No plan currently under discussion in Congress calls for a universal plan like Canada's, but opponents fear socialized medicine, anyway.
Canada's U.S. backup care "speaks volumes to why we don't need government to take over health care," Scott Hagerstrom, the state director in Michigan for Americans for Prosperity, said of the Canadian arrangements with Michigan hospitals. "Their system doesn't work if they have to send us their patients."
But Dr. Uwe Reinhardt, a Princeton University health economist who has studied the U.S. and Canadian health systems, said arrangements with cities like Detroit "are a terrific way to manage capacity" given Canada's smaller health care budget.
"This is efficient," he said. "At least in Canada, you don't worry about going broke to pay for health care. You do here."
Pat Somers, vice president of operations at Windsor's Hotel-Dieu Grace Hospital, one of the hospitals that sends patients to Henry Ford, said the issue of finding ways to pay for and prioritize care requests is not in only Windsor.
"The ministries are quite aware of" waits for care in Sarnia and Hamilton, she said. "That's why we are investing in a wait list strategy" to best determine how to prioritize cases for people who need hip and knee replacements, cataract surgery and treatment for cancer, for example.

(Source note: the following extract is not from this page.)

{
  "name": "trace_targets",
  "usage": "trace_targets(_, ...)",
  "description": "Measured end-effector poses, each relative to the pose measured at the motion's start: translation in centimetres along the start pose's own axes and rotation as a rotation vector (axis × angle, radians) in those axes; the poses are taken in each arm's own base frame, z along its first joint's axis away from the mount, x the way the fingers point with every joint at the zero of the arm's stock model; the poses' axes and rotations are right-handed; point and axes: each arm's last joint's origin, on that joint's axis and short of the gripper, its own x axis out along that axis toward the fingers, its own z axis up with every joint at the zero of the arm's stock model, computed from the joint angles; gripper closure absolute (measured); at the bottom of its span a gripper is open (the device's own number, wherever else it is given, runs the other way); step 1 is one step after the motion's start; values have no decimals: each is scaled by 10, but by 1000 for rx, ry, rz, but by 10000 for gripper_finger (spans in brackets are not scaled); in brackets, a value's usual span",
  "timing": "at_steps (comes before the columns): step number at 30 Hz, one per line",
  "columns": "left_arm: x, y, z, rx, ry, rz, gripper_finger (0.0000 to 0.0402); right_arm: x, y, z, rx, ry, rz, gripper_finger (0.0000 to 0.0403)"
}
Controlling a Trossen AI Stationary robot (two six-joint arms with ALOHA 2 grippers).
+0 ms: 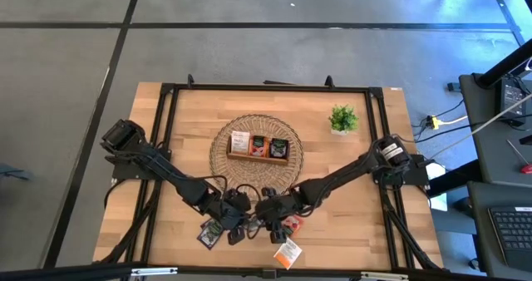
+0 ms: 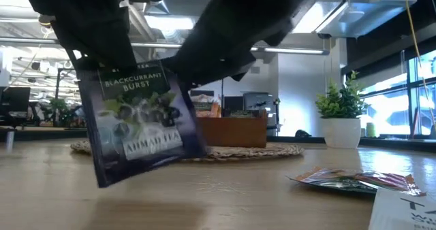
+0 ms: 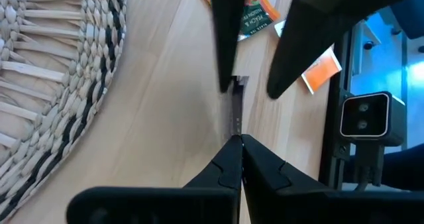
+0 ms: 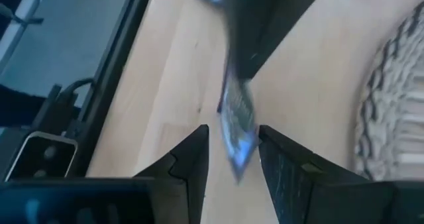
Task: Pick & Place Tea
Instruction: Put the purple tea bag into the right section of the wooden organizer
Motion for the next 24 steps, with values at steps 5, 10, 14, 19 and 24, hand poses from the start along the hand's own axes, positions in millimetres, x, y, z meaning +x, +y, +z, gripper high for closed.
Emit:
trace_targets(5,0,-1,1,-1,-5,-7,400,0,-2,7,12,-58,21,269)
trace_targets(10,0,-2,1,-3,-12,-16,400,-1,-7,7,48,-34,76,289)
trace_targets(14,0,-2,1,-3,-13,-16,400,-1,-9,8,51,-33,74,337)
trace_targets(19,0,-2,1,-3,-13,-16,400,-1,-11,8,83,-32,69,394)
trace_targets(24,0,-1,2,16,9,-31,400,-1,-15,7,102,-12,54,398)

Mercado, 26, faced a longer wait because he could not find a matching blood donor, even though his family conducted a broad search.
He said doctors told him money was limited for transplants, particularly ones using unmatched donors, which are riskier.
After his family's doctor wrote the Ontario ministry, the agency agreed to pay $200,000 for the operation.
The family, their church and Mercado's school, Conestoga College in Kitchener, raised another $51,000 to cover expenses going back and forth to Detroit.
"I think of this every day as a gift from God," Mercado said.